In patients with AKI requiring dialysis after cardiac surgery, mortality is as high as 60–70% [32]. Even a slight increase in SCr after cardiac surgery is associated with a significant increase in 30-day mortality [33]. Additionally, AKI after cardiac surgery may affect the long-term prognosis of patients and reduce their long-term survival rates.The risk of AKI in elderly patients could be reduced by identifying high-risk patients and adjusting risk factors in time.

Compared with previous studies, the differences in our study included the following: (1) This study mainly focused on elderly patients older than 65 years after CABG surgery, who are more prone to AKI due to weakened liver and kidney function and complex drug combination.
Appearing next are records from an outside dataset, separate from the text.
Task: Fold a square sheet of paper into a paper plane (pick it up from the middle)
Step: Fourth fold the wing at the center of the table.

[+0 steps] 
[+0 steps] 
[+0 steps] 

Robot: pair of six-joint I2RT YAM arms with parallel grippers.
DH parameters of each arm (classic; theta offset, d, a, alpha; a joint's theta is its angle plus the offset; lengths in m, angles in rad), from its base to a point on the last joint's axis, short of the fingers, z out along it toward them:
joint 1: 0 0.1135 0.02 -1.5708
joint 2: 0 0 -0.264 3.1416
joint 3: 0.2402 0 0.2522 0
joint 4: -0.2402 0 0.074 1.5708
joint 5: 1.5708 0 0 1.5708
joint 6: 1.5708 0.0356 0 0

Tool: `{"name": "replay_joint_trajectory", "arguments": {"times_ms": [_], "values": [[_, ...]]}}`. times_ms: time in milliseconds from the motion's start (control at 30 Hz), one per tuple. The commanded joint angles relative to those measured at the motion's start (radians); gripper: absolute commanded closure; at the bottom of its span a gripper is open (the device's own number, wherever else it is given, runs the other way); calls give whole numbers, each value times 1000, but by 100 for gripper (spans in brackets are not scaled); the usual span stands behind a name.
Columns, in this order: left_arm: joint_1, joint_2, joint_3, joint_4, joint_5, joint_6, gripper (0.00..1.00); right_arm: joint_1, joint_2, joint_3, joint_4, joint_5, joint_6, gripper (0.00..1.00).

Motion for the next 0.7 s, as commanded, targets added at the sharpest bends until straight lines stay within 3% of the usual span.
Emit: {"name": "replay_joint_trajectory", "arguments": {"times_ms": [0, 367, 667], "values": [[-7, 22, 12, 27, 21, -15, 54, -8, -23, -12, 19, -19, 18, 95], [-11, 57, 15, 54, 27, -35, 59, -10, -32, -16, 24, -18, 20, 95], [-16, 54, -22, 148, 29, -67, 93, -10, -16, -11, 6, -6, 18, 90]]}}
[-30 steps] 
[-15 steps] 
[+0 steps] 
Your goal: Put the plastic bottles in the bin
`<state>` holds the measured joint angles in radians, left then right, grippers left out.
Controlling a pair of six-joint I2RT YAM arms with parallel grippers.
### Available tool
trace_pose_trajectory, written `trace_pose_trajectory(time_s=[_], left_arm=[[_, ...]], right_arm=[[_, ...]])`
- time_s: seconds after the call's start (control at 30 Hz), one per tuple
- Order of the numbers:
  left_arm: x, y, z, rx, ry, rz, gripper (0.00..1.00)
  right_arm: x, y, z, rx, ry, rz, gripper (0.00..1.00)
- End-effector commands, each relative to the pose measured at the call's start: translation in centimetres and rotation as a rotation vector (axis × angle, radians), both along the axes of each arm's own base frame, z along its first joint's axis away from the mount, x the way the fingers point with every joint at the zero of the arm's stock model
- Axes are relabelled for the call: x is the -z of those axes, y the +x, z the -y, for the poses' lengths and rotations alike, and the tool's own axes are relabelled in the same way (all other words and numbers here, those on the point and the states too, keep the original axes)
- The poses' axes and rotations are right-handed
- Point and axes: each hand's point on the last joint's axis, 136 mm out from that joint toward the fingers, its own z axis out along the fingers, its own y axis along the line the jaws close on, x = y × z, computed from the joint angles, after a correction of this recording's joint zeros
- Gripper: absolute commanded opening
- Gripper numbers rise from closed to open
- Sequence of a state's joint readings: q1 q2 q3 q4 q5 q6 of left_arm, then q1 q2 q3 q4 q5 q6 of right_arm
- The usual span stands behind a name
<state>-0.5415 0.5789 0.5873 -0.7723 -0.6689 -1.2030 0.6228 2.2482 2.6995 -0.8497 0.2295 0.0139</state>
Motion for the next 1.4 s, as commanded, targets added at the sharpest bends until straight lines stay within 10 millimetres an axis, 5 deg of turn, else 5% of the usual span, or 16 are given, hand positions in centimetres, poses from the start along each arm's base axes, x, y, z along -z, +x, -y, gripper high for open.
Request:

Although there have been some previous studies on prediction systems for AKI after cardiac surgery, few focused on AKI after CABG surgery in elderly patients. (2) Considering that the United States, Canada, Singapore, Brazil and other countries have already developed warning systems for AKI after cardiac surgery. This study established a predictive model that was suitable for Chinese CABG patients. (3) We applied lasso regression to select variables that were more predictive of outcomes without increasing the risk of overfitting. The current study has several limitations. First, this was a single-center, retrospective study that only included single-center data. The effect of risk factors and performance of the model might differ from other centers with differently distributed population characteristics. Therefore, external validation is required. Second, only the available risk factors were included in this study. Some variables that were neglected or had many missing values were not included, which might affect the prediction performance of the model. Third, due to the unavailability of some variables and differences in study populations, we did not compare the performance of this model with previous risk models. And we did not perform subgroup analysis for different types of AKI due to the small number of AKI type2 and type3 cases. Lastly, the predictive ability was evaluated in the derivation set and the validation set using ROC curves. Future prospective studies are required to evaluate whether the application of the predictive model can reduce the risk of AKI in clinical practice.

Conclusions

This study aimed to develop and validate the risk prediction model for AKI after CABG in elderly patients. Variables were selected by lasso regression. The model showed a good prediction performance in the derivation set and validation set, which can help clinicians predict and reduce the occurrence of AKI after CABG surgery in elderly Chinese population.